Scheme 23: Synthesis of 38a–h. Reagents and conditions: i) 1) 0.1 equiv NaOMe, MeOH, 20 °C, 15–20 min, 2) HOAc, NaOAc, Ac2O, 80 °C, 3–4 h; ii) NaOMe (cat.), MeOH/THF 2:1, 20 °C, 7 h. The yields of 38b–h refer to the yields of the condensation and the deprotection step for each compound.

Scheme 24: Synthesis of 40a–h. Reagents and conditions: i) method A: EtOH/THF, cat. KOt-Bu, 20 °C, 3–4.5 h; method B: 1) MeOH, NaOMe (0.1 equiv), 20 °C, 15–20 min, 2) HOAc (0.1 equiv); 3) cat. piperidine, EtOH, 1.5 h.
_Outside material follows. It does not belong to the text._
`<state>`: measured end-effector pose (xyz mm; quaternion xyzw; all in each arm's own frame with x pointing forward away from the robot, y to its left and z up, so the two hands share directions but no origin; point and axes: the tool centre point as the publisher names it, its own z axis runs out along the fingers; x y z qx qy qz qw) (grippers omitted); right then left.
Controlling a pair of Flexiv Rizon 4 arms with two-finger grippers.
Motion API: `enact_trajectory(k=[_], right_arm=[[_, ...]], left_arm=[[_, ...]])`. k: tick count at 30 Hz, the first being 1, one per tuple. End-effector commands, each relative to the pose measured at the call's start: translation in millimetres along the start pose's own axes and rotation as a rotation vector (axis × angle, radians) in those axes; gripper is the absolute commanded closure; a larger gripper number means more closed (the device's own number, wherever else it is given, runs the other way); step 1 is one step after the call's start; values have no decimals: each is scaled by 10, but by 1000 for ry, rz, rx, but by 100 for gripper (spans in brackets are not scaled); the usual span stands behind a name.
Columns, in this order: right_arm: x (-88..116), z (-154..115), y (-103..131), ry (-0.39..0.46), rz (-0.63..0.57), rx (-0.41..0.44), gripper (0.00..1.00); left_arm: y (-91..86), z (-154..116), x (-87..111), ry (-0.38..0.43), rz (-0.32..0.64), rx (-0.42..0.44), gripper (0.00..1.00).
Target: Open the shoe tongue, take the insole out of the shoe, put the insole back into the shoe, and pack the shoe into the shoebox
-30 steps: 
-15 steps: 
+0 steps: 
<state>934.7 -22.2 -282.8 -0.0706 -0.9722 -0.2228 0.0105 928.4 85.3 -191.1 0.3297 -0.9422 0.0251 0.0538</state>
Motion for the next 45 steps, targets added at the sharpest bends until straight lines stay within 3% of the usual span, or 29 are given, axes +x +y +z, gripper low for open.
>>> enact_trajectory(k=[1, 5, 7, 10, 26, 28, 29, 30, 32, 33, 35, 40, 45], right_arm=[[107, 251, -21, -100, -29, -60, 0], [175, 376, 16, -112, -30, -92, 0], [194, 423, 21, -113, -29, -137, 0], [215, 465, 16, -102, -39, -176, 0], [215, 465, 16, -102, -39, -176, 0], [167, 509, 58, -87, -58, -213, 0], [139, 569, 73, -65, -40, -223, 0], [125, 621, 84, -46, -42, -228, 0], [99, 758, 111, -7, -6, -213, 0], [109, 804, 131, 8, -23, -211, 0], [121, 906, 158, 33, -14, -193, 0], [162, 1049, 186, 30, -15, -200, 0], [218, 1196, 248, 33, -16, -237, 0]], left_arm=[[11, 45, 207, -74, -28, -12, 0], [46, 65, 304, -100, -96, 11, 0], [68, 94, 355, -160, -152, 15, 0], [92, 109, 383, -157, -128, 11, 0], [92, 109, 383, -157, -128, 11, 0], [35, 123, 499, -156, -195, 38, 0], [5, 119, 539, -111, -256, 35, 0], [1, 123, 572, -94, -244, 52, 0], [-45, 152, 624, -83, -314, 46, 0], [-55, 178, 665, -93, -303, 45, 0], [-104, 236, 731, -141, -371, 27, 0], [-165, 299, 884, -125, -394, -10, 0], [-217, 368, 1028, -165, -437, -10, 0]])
In collaboration with Jürgen Eberle and his team it was shown that selenoindirubin-N-glycosides β-38a–h showed antiproliferative activity against lung cancer cell lines H157 . The antiproliferative activity against melanoma cells was accompanied by induced apoptosis in combination with the death ligand TRAIL (TNF-related apoptosis-inducing ligand). The death ligand TRAIL is a promising strategy for cancer treatment. In contrast to non-glycosylated thioindirubin 35, a significant activity was observed also for non-glycosylated selenoindirubin 40h. This might be due to the fact that selenoindirubin-N-glycosides show a considerably better solubility during the biological assays. Although the activities were, in general, only moderate, the results were promising in the sense that the activity was (again) concentration-dependent. It is important to note, however, that the results of the antiproliferative activities of selenoindirubin-N-glycosides β-38a–h were not directly comparable with those of thioindirubin-N-glycosides β-33a–d, because different cell lines were employed.